A building, a concept and a mindset, “The Ion” in Houston will be the centerpiece of an innovation district within an innovation corridor emerging to foster, focus and support technology, ideas, startups and established enterprise.
The public-private initiative to bolster Houston’s innovation economy – or ecosystem, in tech-development speak – has buy-in from a network of the city’s academic institutions, entrepreneurial and business communities, and civic leadership.
At Urban Land Institute Houston’s 2019 spring conference held this week, an estimated 300 of the region’s real estate and land use leaders had an opportunity to hear more about the district’s inaugural project, which kicks off in May, and the long-term impact of the broader framework along the four-mile innovation corridor.
The ULI Houston keynote program featured Allison Thacker, president and chief investment officer at Rice Management Co. RMC stewards the university’s $6.3 billion endowment and owns the 16 contiguous acres forming the district.
Located in Midtown, the district sits on Main Street between downtown and the Texas Medical Center, within three miles of five universities, on a Metro transit line and near an intersection of freeways.
Thacker summarized the district’s goals: significantly boost innovation, develop high quality jobs (lots of them and at all levels, not just high-tech), and reap financial results over time.
New Use, New Name
The property also includes the former Sears flagship store, circa 1939. A concrete behemoth in the Art Deco style, it was shuttered last year in anticipation of its soon-to-start transformation from retail to innovation hub.
Earlier this year the five-story building was rechristened as “The Ion.” As explained in that announcement, the name draws from the Greek word for “go” (ienai). And the suffix “–ion” appear in many words associated with the building’s mission: innovation, creation, inspiration and acceleration.
And action.
The Ion is not Rice-branded, Thacker noted. It is to be a shared, inclusive entity in its form, use and support, including by other four- and two-year academic institutions in the city as well as emerging and established enterprise.
Rice is contributing $100 million toward the inaugural project, which re-purposes and renovates the 270,000-square-foot landmark.
The project team includes New York-based SHoP Architects with Gensler Houston, lighting engineering by James Carpenter Design Architects Inc., and overall development management of the district by Hines, based in Houston.
Early plans have indicated the building will retain and preserve signature elements of its era – such as the three-sided storefront, canopies and decorative tilework – while pushing more natural light to the bunker-like core, offices scaled to a variety of tenant uses, a venue for presentations and programs highlighting innovation process and a restaurant – for general use, not just tech tenants.
While The Ion’s expected completion is late 2020, pilot programs targeting the innovation spectrum will launch this fall and be held just up the innovation corridor at Houston Station, a tech incubator partner with a track record. Likely programming ranges from entrepreneurial workshop and thought-leadership conferences to industry lectures and networking.

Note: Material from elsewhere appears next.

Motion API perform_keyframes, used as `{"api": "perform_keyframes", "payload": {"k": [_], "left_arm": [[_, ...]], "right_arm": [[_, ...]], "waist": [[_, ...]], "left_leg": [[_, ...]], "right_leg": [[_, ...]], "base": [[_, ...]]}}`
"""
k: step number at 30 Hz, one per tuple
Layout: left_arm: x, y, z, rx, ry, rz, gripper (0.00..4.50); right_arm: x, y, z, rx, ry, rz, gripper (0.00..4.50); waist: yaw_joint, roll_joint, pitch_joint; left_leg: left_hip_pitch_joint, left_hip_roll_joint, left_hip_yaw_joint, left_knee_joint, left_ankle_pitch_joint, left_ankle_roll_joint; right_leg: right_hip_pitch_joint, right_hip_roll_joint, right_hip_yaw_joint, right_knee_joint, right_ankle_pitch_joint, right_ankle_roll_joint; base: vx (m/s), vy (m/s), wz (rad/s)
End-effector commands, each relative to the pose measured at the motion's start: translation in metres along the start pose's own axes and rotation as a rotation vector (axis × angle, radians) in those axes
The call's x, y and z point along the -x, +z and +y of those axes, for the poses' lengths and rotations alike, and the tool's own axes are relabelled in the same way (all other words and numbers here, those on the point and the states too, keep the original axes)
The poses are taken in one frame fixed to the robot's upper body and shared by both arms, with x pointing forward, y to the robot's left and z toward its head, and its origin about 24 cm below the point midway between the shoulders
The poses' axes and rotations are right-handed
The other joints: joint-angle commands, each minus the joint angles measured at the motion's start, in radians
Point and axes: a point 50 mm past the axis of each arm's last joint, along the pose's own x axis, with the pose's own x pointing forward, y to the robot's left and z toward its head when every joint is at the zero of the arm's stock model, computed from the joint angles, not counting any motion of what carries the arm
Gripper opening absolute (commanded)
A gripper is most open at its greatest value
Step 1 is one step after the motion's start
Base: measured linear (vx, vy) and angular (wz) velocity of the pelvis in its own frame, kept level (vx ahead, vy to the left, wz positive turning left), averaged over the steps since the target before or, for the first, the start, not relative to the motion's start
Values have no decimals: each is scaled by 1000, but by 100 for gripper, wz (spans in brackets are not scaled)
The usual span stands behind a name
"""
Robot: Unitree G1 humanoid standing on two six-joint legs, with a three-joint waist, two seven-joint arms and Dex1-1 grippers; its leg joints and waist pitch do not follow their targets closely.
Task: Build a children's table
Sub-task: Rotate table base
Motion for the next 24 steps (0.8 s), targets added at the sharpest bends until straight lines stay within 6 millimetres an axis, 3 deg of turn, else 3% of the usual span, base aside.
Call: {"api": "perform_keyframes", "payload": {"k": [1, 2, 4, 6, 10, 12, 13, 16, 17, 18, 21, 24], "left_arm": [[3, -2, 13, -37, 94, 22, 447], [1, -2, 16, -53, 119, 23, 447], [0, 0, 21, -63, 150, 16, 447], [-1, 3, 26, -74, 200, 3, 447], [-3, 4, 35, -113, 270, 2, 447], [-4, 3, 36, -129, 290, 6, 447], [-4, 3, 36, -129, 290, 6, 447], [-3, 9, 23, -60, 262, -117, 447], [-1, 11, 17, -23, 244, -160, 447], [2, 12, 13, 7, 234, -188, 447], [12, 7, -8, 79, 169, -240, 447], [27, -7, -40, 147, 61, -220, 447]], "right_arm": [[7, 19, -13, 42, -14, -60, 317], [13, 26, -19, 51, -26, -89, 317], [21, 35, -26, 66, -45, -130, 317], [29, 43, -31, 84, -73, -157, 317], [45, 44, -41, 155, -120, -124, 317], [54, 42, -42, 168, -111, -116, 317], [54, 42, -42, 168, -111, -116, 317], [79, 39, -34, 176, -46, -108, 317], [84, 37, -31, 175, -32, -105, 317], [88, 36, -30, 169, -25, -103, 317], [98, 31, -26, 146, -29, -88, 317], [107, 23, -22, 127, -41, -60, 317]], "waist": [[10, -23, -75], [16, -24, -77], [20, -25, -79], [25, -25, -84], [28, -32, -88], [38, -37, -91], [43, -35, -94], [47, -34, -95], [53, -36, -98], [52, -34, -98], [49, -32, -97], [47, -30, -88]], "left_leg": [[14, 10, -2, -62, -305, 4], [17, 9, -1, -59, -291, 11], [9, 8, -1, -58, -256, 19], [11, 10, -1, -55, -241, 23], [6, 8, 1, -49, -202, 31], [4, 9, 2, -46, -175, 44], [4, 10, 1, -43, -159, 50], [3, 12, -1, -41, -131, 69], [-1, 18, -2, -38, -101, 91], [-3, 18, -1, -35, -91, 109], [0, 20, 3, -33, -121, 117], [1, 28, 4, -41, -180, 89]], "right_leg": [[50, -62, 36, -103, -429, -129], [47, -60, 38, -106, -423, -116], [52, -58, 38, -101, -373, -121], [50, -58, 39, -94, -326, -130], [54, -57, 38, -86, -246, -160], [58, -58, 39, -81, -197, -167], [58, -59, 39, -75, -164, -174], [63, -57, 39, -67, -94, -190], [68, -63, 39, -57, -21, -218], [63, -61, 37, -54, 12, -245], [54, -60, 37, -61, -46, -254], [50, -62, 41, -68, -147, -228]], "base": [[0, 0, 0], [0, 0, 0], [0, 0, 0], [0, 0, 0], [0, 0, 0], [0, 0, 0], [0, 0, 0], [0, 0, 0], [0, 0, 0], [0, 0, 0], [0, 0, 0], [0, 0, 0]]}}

In seeding the programming ahead of time, The Ion will open activated, said Houston Station CEO Gabriela Rowe, keynote panelist.
Critical mass
Houston already has innovators in many fields – energy, life sciences, manufacturing and aerospace, among them – but they have tended to be isolated and by-the-bootstrap endeavors, Rowe said, in part due to the city’s sprawl (more than 600 square miles) and wildcatter mentality.
“There has been no Petri dish for new ideas, no center of gravity for entrepreneurs,” she said.

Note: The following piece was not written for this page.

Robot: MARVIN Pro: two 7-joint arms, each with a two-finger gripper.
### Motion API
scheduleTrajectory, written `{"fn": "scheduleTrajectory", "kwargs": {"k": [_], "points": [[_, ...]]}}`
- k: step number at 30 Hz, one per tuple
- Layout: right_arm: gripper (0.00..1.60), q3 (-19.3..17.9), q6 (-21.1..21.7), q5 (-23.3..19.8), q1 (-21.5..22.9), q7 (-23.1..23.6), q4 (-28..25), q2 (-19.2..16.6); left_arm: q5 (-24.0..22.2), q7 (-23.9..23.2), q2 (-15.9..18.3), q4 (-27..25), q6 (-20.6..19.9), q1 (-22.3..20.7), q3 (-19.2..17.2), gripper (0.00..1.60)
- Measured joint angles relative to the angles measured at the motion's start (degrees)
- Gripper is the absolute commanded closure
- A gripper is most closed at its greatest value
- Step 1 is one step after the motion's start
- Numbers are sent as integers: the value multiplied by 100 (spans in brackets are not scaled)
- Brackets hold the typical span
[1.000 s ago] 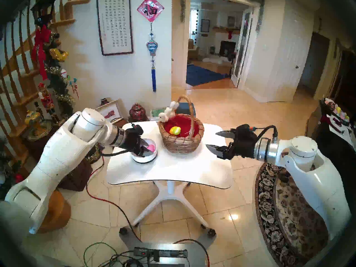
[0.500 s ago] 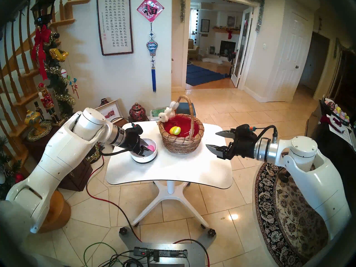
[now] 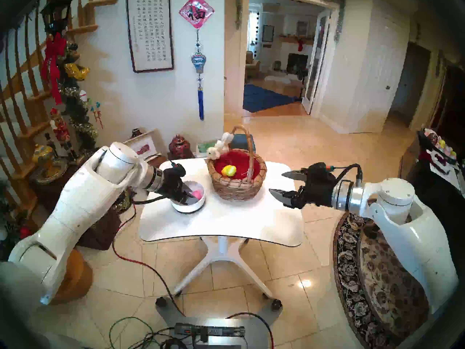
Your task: Put easter egg into basket
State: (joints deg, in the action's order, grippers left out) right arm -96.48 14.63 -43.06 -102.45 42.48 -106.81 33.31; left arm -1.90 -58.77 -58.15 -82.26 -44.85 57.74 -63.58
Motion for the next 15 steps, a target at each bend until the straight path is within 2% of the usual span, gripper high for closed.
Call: {"fn": "scheduleTrajectory", "kwargs": {"k": [15], "points": [[0,1,-2,-3,-1,-2,0,-4,68,-11,-9,-34,78,15,6,45]]}}
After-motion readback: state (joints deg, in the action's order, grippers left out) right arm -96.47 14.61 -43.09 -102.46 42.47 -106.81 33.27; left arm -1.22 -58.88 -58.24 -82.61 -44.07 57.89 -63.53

The Ion is that center, providing density, programs and opportunities for “curated collisions” that spark collaboration, plus resources for where to go next.

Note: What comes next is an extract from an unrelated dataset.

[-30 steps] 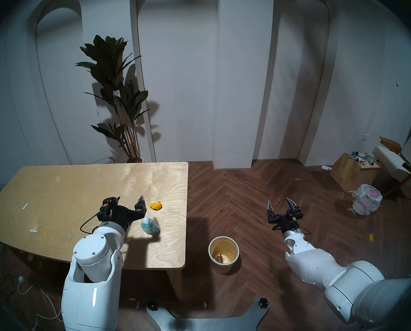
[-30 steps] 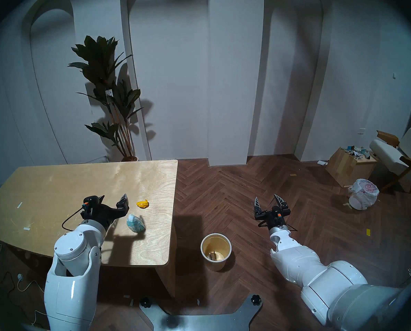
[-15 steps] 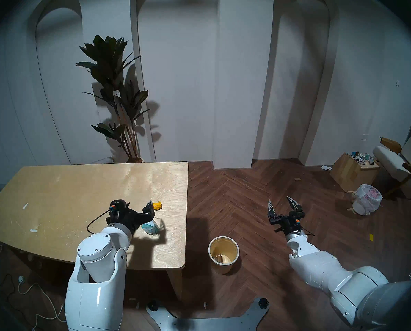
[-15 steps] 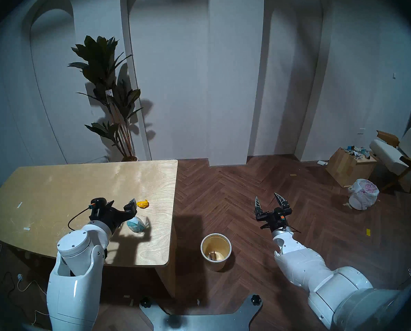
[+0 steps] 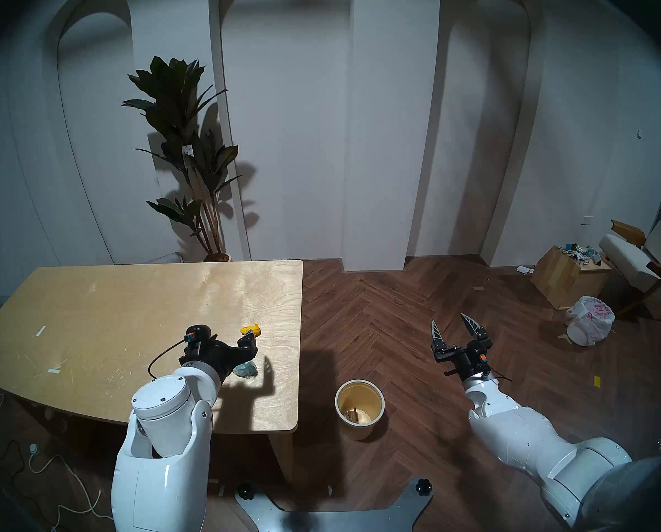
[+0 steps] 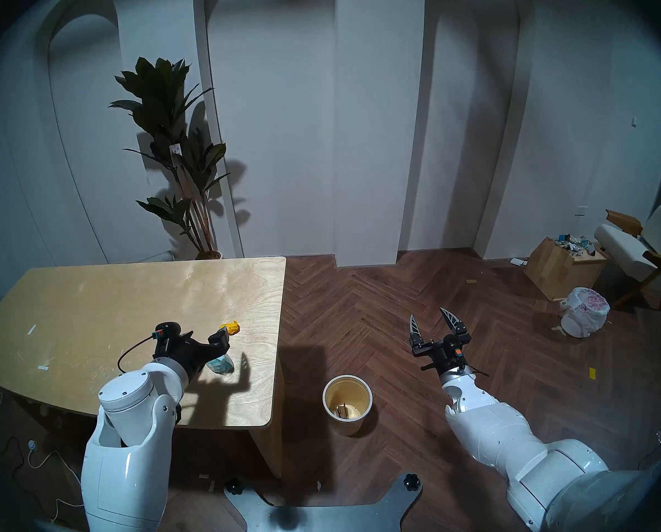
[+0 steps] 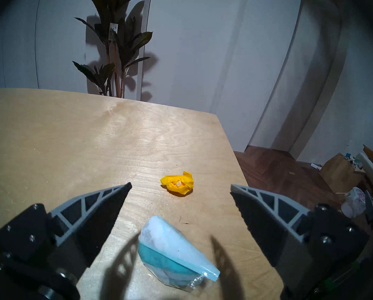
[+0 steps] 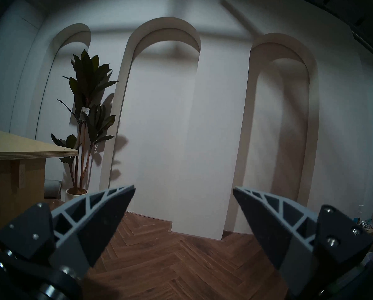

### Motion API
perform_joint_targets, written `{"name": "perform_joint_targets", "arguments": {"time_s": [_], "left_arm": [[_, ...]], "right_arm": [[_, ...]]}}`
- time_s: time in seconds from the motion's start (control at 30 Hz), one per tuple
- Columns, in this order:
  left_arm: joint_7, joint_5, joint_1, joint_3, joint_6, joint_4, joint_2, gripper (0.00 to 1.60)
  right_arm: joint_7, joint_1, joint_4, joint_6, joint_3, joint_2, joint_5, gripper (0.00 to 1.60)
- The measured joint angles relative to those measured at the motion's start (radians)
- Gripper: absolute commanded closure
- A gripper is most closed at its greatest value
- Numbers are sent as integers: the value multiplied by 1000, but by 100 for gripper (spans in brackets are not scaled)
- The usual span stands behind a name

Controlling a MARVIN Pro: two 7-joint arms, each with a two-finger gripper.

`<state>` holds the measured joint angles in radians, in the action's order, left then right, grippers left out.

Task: Put the trash into the trash bin on the ground

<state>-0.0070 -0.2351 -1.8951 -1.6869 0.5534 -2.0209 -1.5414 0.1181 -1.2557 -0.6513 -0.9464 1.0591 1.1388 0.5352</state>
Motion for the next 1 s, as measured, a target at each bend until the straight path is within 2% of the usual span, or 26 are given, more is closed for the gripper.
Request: {"name": "perform_joint_targets", "arguments": {"time_s": [0.53,1.0], "left_arm": [[71,21,-37,28,84,-21,-32,0],[128,36,-30,66,149,-24,-63,0]], "right_arm": [[44,-97,-190,-1,18,-66,40,0],[68,-207,-384,-1,38,-139,88,0]]}}
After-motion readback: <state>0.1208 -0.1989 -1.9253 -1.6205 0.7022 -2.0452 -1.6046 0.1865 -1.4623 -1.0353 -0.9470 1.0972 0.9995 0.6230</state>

So it’s an innovation hub – with spokes connecting within and beyond the district and corridor.
Go with what you know
Keynote panelist Kate Wittels of HRS, a consultant on tech community formation and infrastructure, said cities with innovation economies are built off their local industries. So Houston’s problem-solving applications will not be the same as in, say, Silicon Valley – or Austin. And another difference is the average age of Houston innovators – 41, perhaps reflecting the heavy industries that dominate the economy, she observed.
Wittels said that attracting and retaining a work force today requires facilities where the talent wants to be – not where the CEO wants to set up. What is offered in and at the workplace needs to consider not only how the box is designed but how it’s filled and what happens in it, she said.
And near it. The district’s long-term footprint would also incorporate related commercial development, housing, public spaces and what the rechristening announcement called “best-in-class infrastructure.”
In other words, an integrated neighborhood, not a corporate campus, Wittels said.
Then, now and next
The collaborative model supporting innovation isn’t a first for Houston industries, Rowe has said in previous appearances, pointing to Texas Medical Center and NASA as examples of how the city goes big to tackle big challenges.
Meanwhile, new players are joining the pipeline. Earlier this spring, MassChallenge, a global network of zero-equity startup accelerators, announced it would launch an inaugural startup cohort in Houston this summer. It’s the second Texas-based program for the Boston-based network. Its Austin location debuted a year ago, accelerated 84 companies and awarded $500,000 in equity-free cash in their program.
Central Houston and the Downtown Redevelopment Authority pursued the opportunity, supported by a five-year economic development from DRA to operate it in the innovation corridor.